§ **Exercise brief**:
Restate the entries below word for word, leaving nothing out.
◇ ◇ ◇
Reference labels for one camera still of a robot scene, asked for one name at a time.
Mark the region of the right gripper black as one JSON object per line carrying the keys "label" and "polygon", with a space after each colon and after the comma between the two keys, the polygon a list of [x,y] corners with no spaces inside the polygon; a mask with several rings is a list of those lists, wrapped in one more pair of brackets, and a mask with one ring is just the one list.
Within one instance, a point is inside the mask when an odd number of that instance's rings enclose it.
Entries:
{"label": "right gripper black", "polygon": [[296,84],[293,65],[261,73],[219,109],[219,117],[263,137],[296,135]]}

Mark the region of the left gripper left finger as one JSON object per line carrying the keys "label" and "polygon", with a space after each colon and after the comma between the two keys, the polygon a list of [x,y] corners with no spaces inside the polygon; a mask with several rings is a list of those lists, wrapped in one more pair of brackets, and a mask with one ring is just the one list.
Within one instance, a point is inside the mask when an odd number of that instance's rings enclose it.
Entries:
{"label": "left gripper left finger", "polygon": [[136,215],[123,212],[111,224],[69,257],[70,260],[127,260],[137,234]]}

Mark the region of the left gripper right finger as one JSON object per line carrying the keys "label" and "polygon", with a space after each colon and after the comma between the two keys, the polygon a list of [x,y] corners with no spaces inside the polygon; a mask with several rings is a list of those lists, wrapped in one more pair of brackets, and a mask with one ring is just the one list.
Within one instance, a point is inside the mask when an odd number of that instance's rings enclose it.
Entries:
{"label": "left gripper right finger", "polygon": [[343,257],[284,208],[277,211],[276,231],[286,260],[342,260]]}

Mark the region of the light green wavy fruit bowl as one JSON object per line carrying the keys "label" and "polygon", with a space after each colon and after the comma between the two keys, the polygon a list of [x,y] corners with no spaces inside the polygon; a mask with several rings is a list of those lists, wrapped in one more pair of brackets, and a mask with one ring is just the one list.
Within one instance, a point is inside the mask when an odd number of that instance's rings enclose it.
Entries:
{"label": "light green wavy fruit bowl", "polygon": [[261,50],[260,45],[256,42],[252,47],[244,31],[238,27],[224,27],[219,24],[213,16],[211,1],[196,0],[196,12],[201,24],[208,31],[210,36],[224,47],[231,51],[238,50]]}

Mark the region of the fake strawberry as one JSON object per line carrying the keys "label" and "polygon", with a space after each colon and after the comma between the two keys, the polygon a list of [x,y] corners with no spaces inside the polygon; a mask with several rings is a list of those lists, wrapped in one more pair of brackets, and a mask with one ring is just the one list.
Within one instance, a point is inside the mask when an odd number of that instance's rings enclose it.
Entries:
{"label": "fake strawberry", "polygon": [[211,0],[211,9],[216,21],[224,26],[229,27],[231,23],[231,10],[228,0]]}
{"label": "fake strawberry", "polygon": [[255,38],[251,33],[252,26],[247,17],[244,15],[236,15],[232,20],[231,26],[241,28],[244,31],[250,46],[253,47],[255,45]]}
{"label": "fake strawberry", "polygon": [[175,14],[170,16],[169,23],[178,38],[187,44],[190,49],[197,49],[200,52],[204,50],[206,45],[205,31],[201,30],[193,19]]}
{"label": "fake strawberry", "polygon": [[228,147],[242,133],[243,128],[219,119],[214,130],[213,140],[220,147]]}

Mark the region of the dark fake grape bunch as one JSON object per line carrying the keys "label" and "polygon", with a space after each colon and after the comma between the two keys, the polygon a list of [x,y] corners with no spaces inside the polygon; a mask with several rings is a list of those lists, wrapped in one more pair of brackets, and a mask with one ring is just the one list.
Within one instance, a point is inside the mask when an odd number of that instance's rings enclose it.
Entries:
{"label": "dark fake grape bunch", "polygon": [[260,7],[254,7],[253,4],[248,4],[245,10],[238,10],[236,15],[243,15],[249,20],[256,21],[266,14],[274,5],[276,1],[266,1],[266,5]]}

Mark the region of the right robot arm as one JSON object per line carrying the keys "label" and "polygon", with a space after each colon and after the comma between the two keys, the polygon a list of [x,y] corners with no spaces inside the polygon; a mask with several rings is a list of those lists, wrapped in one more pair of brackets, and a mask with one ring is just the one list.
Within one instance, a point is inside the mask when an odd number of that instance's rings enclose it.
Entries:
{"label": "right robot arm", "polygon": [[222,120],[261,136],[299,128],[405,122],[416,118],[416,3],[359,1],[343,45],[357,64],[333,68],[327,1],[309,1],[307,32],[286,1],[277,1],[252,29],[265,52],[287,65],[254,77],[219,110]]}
◇ ◇ ◇
§ **Output**:
Reference labels for one camera still of a robot scene, asked for one name at a time.
Mark the region of the right gripper black as one JSON object per line carrying the keys "label" and "polygon", with a space after each colon and after the comma between the two keys, the polygon a list of [x,y] corners with no spaces inside the polygon; a mask with several rings is a list of those lists, wrapped in one more pair of brackets, and a mask with one ring is just the one list.
Within one instance, a point is inside the mask when an odd number of that instance's rings enclose it.
Entries:
{"label": "right gripper black", "polygon": [[296,84],[293,65],[261,73],[219,109],[219,117],[263,137],[296,135]]}

Mark the region of the left gripper left finger as one JSON object per line carrying the keys "label" and "polygon", with a space after each colon and after the comma between the two keys, the polygon a list of [x,y] corners with no spaces inside the polygon; a mask with several rings is a list of those lists, wrapped in one more pair of brackets, and a mask with one ring is just the one list.
Within one instance, a point is inside the mask when an odd number of that instance's rings enclose it.
Entries:
{"label": "left gripper left finger", "polygon": [[136,215],[123,212],[111,224],[69,257],[70,260],[127,260],[137,234]]}

Mark the region of the left gripper right finger as one JSON object per line carrying the keys "label" and "polygon", with a space after each colon and after the comma between the two keys, the polygon a list of [x,y] corners with no spaces inside the polygon; a mask with several rings is a list of those lists, wrapped in one more pair of brackets, and a mask with one ring is just the one list.
Within one instance, a point is inside the mask when an odd number of that instance's rings enclose it.
Entries:
{"label": "left gripper right finger", "polygon": [[343,257],[284,208],[277,211],[276,231],[286,260],[342,260]]}

Mark the region of the light green wavy fruit bowl as one JSON object per line carrying the keys "label" and "polygon", with a space after each colon and after the comma between the two keys, the polygon a list of [x,y] corners with no spaces inside the polygon; a mask with several rings is a list of those lists, wrapped in one more pair of brackets, and a mask with one ring is just the one list.
Within one instance, a point is inside the mask when an odd number of that instance's rings enclose it.
Entries:
{"label": "light green wavy fruit bowl", "polygon": [[261,50],[260,45],[256,42],[252,47],[244,31],[238,27],[224,27],[219,24],[213,16],[211,1],[196,0],[196,12],[201,24],[208,31],[210,36],[224,47],[231,51],[238,50]]}

Mark the region of the fake strawberry as one JSON object per line carrying the keys "label" and "polygon", with a space after each colon and after the comma between the two keys, the polygon a list of [x,y] corners with no spaces inside the polygon; a mask with several rings is a list of those lists, wrapped in one more pair of brackets, and a mask with one ring is just the one list.
Within one instance, a point is inside the mask when an odd number of that instance's rings enclose it.
Entries:
{"label": "fake strawberry", "polygon": [[211,0],[211,9],[216,21],[224,26],[229,27],[231,23],[231,10],[228,0]]}
{"label": "fake strawberry", "polygon": [[255,38],[251,33],[252,26],[247,17],[244,15],[236,15],[232,20],[231,26],[241,28],[244,31],[250,46],[253,47],[255,45]]}
{"label": "fake strawberry", "polygon": [[175,14],[170,16],[169,23],[178,38],[187,44],[190,49],[197,49],[200,52],[204,50],[206,45],[205,31],[201,30],[193,19]]}
{"label": "fake strawberry", "polygon": [[228,147],[242,133],[243,128],[219,119],[214,130],[213,140],[220,147]]}

Mark the region of the dark fake grape bunch as one JSON object per line carrying the keys "label" and "polygon", with a space after each colon and after the comma between the two keys, the polygon a list of [x,y] corners with no spaces inside the polygon; a mask with several rings is a list of those lists, wrapped in one more pair of brackets, and a mask with one ring is just the one list.
Within one instance, a point is inside the mask when an odd number of that instance's rings enclose it.
Entries:
{"label": "dark fake grape bunch", "polygon": [[260,7],[254,7],[253,4],[248,4],[245,10],[238,10],[236,15],[243,15],[249,20],[256,21],[266,14],[274,5],[276,1],[266,1],[266,5]]}

Mark the region of the right robot arm as one JSON object per line carrying the keys "label" and "polygon", with a space after each colon and after the comma between the two keys, the polygon a list of [x,y] corners with no spaces inside the polygon; a mask with several rings is a list of those lists, wrapped in one more pair of brackets, and a mask with one ring is just the one list.
Within one instance, a point is inside the mask when an odd number of that instance's rings enclose it.
Entries:
{"label": "right robot arm", "polygon": [[222,120],[261,136],[299,128],[405,122],[416,118],[416,3],[359,1],[343,45],[357,64],[333,68],[327,1],[309,1],[307,32],[286,1],[277,1],[252,29],[265,52],[287,65],[254,77],[219,110]]}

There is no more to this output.